For the new study, the researchers used data collected from a group of 121,700 female nurses followed since 1976 and a group of 51,529 male healthcare workers followed since 1986.

In addition to collected data on their health, the participants filled out food questionnaires every four years between 1986 and 2010.

People were separated into five groups based on the amount of gluten in their diets. People who ate the least gluten consumed about 3 grams of the protein each day, compared with people in the who ate the highest amount, between about 8 and 10 grams each day.
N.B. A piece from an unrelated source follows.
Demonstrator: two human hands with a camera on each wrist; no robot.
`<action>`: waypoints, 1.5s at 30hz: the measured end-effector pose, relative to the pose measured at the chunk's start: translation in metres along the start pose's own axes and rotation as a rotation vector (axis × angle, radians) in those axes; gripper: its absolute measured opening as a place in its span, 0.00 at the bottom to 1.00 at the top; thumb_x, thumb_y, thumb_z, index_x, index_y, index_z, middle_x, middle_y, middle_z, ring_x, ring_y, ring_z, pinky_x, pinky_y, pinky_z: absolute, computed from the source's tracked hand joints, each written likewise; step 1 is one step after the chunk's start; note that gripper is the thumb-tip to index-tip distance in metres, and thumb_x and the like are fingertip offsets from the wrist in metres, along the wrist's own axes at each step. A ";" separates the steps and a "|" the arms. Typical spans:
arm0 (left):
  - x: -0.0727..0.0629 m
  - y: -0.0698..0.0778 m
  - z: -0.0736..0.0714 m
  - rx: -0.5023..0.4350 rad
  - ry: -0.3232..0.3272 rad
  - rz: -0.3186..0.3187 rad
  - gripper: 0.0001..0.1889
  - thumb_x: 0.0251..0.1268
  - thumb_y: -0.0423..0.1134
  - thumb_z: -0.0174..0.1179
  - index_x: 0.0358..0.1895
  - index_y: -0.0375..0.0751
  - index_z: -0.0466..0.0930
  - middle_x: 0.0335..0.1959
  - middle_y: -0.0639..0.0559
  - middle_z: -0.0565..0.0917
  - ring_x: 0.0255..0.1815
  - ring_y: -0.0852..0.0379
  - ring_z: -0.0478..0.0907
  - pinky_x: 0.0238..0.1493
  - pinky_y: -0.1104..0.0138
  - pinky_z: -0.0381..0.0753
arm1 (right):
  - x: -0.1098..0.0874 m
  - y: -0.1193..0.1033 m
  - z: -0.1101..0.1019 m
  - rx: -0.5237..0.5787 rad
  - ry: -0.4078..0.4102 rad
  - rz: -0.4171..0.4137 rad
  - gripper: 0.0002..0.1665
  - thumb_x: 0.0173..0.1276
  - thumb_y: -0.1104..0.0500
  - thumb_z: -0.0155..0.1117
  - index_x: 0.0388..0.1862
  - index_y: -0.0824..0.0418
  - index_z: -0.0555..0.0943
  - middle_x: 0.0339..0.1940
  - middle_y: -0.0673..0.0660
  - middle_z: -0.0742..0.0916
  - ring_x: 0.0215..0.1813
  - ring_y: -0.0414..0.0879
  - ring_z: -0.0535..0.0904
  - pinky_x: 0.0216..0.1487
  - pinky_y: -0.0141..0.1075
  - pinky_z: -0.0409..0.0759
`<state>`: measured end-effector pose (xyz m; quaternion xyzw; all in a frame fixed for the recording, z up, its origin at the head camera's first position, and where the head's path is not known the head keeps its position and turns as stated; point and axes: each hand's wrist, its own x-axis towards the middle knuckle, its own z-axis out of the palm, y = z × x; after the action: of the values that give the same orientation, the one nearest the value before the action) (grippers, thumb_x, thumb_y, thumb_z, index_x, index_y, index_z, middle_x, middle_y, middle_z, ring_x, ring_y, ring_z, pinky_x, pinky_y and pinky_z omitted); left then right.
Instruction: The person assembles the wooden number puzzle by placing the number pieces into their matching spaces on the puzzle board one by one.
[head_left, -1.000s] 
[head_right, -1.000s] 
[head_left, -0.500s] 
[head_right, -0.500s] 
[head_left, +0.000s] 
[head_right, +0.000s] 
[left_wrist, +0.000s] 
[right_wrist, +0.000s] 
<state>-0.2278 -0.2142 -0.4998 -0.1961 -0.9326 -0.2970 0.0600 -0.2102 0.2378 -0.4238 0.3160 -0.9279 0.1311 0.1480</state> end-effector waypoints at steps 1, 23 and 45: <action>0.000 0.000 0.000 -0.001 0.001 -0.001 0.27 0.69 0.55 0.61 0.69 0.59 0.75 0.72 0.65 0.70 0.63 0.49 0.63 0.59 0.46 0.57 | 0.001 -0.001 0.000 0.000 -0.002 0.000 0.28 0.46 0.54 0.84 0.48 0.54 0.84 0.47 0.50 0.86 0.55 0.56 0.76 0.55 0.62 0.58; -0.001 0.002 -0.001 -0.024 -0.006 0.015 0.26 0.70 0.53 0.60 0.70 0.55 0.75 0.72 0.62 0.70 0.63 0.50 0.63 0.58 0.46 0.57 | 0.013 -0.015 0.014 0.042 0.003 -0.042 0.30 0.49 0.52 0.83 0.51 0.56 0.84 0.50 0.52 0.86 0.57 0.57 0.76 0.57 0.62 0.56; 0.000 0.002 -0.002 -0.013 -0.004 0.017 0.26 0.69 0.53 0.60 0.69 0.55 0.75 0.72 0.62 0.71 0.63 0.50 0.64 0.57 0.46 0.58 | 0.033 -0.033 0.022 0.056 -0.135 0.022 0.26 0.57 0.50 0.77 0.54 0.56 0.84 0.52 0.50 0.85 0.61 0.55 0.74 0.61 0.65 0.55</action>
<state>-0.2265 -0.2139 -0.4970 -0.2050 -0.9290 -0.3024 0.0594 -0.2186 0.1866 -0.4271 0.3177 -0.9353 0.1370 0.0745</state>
Overall, there were 352 coronary heart disease events like heart attacks per 100,000 people per year among those who ate the least gluten. That compared to 277 events per 100,000 people per year among those who ate the most gluten.

After adjusting for known risk factors, the researchers write that there was no statistically meaningful difference between the two groups.

“We think this is very important, because this boom in gluten-free diets and all these claims that it’s beneficial to an individual’s health to be on a gluten-free diet are not based on science,” said Dr Peter Green, a co-author of the study and director of Columbia’s Celiac Disease Centre.

After adjusting the data to account for the amount and type of grains people consumed, the researchers did find a slightly decreased risk of heart disease events among people who ate the most gluten compared to those who ate the least.

“People who had a low-gluten diets tended to have a diet that was low in whole grains,” said senior author Andrew Chan, of Massachusetts General Hospital and Harvard Medical School in Boston. “That does have health implications.”

Specifically, the researchers write, the risk of heart attacks and other events tend to decrease as people eat more whole grains.

“If people are restricting their diet, there is always the possibility that their diets become deficient in things that we know are beneficial,” Chan told Reuters Health.

Green also said gluten-free diets may lack fibre and B vitamins and may increase the risk of heavy metal toxicity.

 

“If someone is on a gluten-free diet, they should be under the guidance of a registered dietician,” he said.